No se trata solo de una típica reivindicación anticentralista. Que lo es, y en Cataluña tiene un siglo y medio de historia y se ha planteado vigorosamente hasta hace unos años (recuérdese la efímera y grotesca instalación de la Comisión del Mercado de las Telecomunicaciones en Barcelona, cuyos altos funcionarios y la Comunidad de Madrid frustraron llevándola al Tribunal Supremo, que la anuló). O antes la demanda de Pasqual Maragall de traer el Senado a Barcelona. Ciertamente, en Cataluña se trata de un planteamiento un tanto periclitado después de las recientes vicisitudes.

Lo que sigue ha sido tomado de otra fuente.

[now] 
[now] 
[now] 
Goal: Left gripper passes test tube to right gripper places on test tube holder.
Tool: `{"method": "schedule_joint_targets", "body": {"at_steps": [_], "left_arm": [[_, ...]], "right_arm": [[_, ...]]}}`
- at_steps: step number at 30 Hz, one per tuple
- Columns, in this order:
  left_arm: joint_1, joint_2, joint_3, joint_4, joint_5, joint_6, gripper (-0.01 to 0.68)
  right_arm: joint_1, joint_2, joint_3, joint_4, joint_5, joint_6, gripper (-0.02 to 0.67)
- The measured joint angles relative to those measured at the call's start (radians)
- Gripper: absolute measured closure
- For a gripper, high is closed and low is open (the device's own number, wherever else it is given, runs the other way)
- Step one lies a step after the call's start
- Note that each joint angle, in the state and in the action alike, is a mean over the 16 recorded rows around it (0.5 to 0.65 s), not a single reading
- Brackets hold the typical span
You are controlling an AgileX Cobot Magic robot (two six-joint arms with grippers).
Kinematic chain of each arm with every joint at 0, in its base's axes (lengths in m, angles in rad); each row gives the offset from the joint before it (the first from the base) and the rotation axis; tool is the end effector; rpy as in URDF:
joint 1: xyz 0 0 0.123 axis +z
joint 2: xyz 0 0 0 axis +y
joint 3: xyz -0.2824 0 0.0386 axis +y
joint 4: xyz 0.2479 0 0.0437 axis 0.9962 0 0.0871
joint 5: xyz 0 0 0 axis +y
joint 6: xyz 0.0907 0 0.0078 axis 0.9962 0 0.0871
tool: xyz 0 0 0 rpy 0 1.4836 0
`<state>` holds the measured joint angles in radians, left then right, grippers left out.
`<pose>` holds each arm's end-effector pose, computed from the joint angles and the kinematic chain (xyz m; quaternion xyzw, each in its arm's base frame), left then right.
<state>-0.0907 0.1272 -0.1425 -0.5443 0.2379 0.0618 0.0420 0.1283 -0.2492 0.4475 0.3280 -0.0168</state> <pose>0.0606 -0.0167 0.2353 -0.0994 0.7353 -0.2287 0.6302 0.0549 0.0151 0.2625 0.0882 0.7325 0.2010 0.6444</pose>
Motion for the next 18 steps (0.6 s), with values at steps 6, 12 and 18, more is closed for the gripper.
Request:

Así lo demuestra, además, el hecho de que nadie lo haya vuelto a plantear seriamente ni se haya enervado porque Pedro Sánchez haya afirmado que no se plantea centrifugar organismos con sede en Madrid, sino ubicar organismos menores de nueva creación en distintas sedes.
Ahora, en España, y parece lógico, quien lo vindica es la alianza de comunidades encabezada por el paladín de la España polifónica, el valenciano Ximo Puig, o los académicos que postulan el traslado del TC a Cádiz, bajo la inspiración del traslado de su homólogo portugués de Lisboa a Coimbra. Se comprende. Las ventajas en el terreno político son obvias: la atomización de sedes contribuye no solo a visualizar pedagógicamente la estructura compuesta del Estado, sino que también favorece la eficacia y eficiencia: no tiene mucha lógica que la sede de la Escuela de Guerra Naval esté en Madrid y no en Cartagena o el Ferrol. En Europa, en pleno proceso de globalización y ampliación de la Unión, los Estados pugnan por albergar sedes de agencias u organismos.
La progresiva concentración de decisiones estratégicas en Bruselas no es obstáculo para un desarrollo descentralizado de las instituciones, favoreciendo la cohesión europea, otorgando a algunos países y ciudades intermedias un protagonismo creciente y haciendo que cada uno de estos centros participe de manera activa y consciente en la toma de decisiones, dando lugar a formas más democráticas. En lo económico, además, las redes unen no solamente los procesos de producción, distribución y consumo de bienes y servicios, sino que también propician dinámicas culturales y decisiones que involucran aparatos territoriales de gobernanza, además de crear puestos de trabajo y fijar población en los territorios con menor peso demográfico.